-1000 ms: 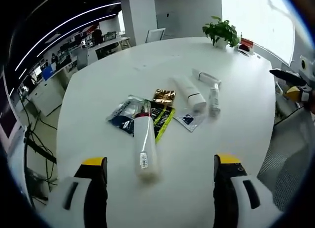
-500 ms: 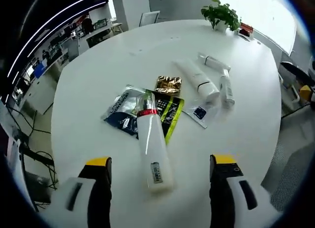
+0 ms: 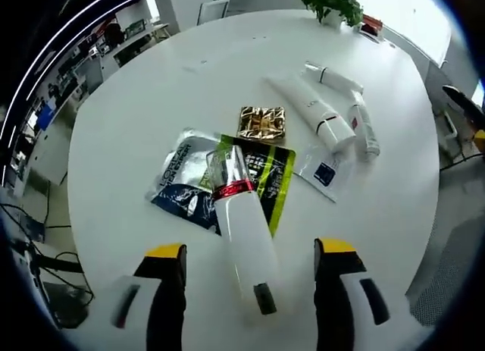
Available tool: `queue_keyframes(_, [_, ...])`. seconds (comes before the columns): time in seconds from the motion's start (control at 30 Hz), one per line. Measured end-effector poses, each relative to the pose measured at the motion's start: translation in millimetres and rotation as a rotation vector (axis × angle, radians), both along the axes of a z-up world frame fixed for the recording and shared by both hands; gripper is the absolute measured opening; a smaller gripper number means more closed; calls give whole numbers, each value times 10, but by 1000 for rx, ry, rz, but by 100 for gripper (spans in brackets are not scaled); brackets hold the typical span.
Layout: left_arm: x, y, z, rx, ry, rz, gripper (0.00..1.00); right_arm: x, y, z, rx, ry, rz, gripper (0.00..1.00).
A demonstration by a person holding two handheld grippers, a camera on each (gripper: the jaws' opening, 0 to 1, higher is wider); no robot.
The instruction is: Arrange the skincare products in the storage area until every visible bottle or jar stands upright without overlapping.
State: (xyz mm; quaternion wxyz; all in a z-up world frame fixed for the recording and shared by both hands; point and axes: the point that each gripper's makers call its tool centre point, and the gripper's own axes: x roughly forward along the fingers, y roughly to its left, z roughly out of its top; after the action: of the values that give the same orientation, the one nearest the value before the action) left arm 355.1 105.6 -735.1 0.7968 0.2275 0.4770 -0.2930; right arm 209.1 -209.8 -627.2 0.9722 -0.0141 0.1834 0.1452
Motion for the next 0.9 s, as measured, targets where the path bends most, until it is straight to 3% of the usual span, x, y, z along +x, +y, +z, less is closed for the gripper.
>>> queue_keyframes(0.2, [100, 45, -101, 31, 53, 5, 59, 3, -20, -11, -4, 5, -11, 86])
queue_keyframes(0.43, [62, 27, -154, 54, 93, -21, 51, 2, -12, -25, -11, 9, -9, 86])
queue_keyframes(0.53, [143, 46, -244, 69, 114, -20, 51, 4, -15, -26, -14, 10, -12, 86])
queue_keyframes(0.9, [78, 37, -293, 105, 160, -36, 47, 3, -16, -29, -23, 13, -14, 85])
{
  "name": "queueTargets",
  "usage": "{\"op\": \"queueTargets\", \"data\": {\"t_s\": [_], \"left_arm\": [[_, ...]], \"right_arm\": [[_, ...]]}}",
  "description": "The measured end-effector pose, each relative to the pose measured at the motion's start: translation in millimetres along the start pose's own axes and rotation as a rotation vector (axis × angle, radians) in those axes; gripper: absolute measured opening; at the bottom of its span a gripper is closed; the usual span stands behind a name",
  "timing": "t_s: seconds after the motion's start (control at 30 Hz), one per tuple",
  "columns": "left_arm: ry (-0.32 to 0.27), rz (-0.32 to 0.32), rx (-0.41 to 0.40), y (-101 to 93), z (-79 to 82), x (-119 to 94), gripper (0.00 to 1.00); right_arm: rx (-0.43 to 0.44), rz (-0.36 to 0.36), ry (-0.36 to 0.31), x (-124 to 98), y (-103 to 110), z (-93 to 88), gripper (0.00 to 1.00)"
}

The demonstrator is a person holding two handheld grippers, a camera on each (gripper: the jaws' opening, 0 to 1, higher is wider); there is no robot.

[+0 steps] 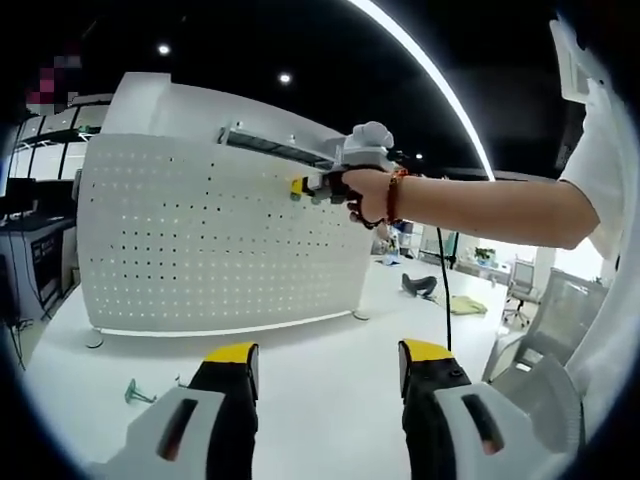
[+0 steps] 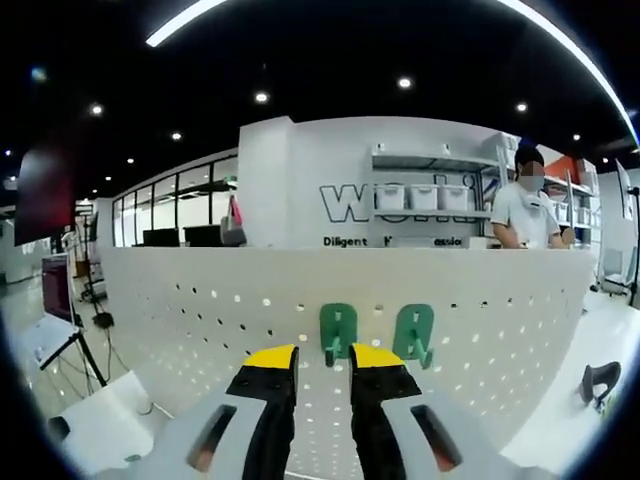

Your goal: Insert the hook assembly into the mounting plate slot until the hook locks in place.

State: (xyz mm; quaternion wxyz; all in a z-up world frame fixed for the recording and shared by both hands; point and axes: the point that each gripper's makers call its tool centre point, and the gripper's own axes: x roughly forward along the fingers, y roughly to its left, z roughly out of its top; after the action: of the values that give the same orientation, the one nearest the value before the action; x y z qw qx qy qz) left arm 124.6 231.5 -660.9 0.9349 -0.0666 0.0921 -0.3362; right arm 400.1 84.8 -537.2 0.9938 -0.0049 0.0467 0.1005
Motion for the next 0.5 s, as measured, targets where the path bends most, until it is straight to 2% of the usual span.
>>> {"op": "queueTargets", "data": {"t_s": [0.37,0.5], "left_arm": [[0.037,0.017,0.033,4.6,-3.4,-6,0.57],[0.051,0.043,0.037,10.4,-6.1,-8,0.53]], "right_arm": [[-0.012,0.023,-0.004,-20,1,-2.9,0.22],[-0.018,0.024,-0.011,-30,1,-3.6,0.22]]}}
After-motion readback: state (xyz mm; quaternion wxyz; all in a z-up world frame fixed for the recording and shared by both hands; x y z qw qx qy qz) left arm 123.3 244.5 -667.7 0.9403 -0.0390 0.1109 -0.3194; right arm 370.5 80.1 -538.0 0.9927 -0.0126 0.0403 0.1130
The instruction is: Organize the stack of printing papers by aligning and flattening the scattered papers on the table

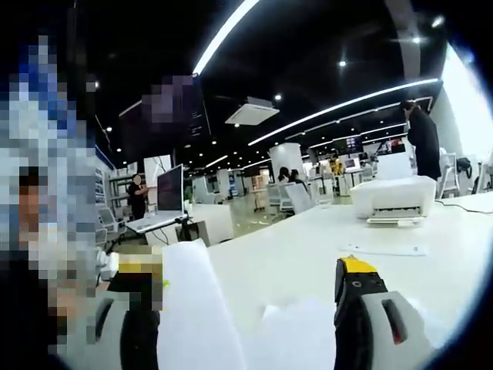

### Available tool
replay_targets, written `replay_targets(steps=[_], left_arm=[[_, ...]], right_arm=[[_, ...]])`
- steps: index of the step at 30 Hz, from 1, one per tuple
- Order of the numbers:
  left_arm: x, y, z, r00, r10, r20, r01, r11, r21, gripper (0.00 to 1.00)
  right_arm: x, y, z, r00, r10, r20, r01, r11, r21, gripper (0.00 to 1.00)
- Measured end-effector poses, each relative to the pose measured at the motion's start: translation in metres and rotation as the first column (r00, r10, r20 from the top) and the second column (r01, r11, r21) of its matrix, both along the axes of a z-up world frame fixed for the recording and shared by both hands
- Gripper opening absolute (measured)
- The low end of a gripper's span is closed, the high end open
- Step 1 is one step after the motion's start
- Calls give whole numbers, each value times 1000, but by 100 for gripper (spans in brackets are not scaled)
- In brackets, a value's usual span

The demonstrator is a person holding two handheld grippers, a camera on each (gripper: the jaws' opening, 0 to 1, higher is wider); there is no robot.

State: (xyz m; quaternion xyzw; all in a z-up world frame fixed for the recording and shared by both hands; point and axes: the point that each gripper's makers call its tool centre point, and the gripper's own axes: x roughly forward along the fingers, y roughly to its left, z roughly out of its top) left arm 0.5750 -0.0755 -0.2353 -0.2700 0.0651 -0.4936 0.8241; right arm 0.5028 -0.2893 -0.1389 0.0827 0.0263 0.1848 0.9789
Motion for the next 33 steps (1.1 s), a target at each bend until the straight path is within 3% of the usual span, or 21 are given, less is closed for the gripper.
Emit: replay_targets(steps=[13,33], left_arm=[[-1,2,0,1000,2,0,-2,1000,-2,6],[-2,2,2,1000,-2,-3,2,1000,-14,6]], right_arm=[[0,-16,-10,999,-27,-23,27,1000,-11,89],[-17,-1,-11,999,-25,-25,24,999,-26,89]])
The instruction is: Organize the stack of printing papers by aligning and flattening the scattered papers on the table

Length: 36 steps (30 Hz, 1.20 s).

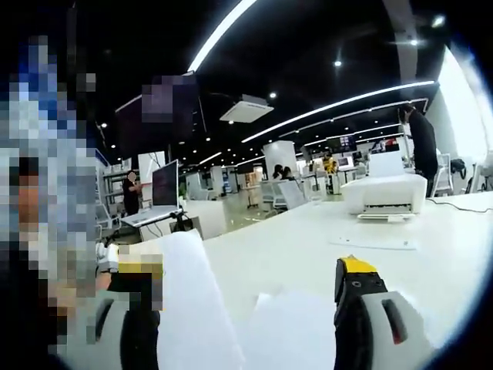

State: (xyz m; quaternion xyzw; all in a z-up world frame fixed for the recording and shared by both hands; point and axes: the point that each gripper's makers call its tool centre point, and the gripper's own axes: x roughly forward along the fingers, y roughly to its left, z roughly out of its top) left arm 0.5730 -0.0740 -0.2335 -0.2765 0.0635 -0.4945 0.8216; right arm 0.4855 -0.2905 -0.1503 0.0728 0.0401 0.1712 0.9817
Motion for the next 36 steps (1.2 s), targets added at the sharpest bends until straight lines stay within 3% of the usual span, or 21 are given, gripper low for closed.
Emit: replay_targets(steps=[11,36], left_arm=[[1,-1,-2,1000,5,-7,-5,1000,12,6],[2,0,-1,1000,3,2,-3,1000,5,6]], right_arm=[[-7,7,-1,1000,11,9,-11,1000,16,90],[-7,-3,-9,1000,4,-16,-4,1000,20,89]])
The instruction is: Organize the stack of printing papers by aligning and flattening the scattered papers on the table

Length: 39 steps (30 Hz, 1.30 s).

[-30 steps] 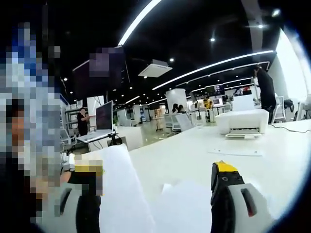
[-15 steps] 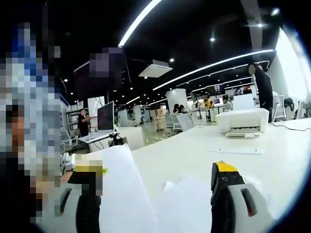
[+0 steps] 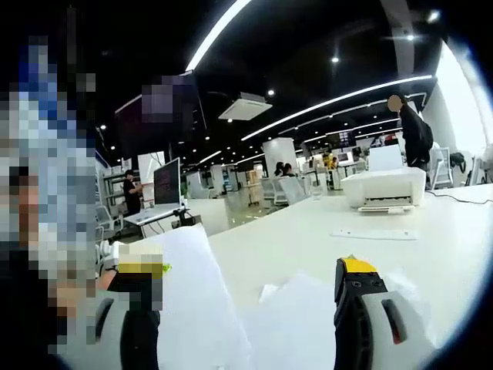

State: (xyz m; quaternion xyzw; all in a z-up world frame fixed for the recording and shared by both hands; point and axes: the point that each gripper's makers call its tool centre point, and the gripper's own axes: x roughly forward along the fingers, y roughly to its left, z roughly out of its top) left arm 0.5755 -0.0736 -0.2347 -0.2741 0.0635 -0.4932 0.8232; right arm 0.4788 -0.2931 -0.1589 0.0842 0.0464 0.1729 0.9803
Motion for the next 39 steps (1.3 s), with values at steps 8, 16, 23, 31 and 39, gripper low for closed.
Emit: replay_targets(steps=[8,16,23,31,39], left_arm=[[0,0,0,1000,-2,-1,2,1000,1,6],[0,1,0,1000,-4,-2,4,1000,0,6],[-1,1,0,1000,-4,-2,4,1000,-1,6],[-1,1,1,1000,-2,0,2,1000,0,6],[-1,1,1,1000,0,5,0,1000,-1,6]], right_arm=[[-4,0,-1,1000,-10,-4,10,1000,5,89],[-5,1,-2,1000,-13,-8,13,1000,6,89],[-4,0,-6,1000,-13,-16,13,1000,2,89],[-5,-2,-12,999,-19,-28,19,1000,1,89],[-5,0,-26,999,-40,-38,40,999,15,89]])
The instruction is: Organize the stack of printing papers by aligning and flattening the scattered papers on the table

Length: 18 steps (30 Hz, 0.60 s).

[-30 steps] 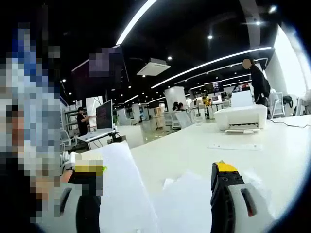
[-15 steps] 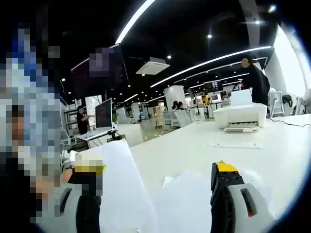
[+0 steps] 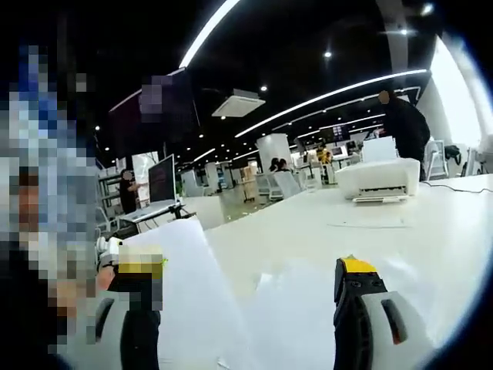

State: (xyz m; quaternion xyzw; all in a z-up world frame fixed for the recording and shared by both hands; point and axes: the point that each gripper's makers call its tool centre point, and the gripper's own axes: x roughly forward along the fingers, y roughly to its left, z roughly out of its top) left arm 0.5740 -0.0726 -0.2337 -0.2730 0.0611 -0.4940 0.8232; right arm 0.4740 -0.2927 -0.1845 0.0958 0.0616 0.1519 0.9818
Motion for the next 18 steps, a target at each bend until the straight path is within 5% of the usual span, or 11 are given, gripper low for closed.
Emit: replay_targets(steps=[5,18], left_arm=[[0,0,0,1000,-2,0,2,1000,1,6],[0,0,-1,1000,-2,1,2,1000,4,6]], right_arm=[[2,2,-14,1000,-16,-24,16,1000,-22,89],[-6,-6,-11,999,-51,-17,51,999,-7,89]])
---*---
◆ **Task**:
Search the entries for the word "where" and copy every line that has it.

◆ **Exercise response**:
Motion for the next 0.9 s, as measured, targets where the path bends most, until it is straight to 3% of the usual span, x, y, z along +x, +y, +z, less is closed for the gripper.
Motion for the next 0.5 s, as measured, targets where the path bends most, until it is straight to 2% of the usual span.

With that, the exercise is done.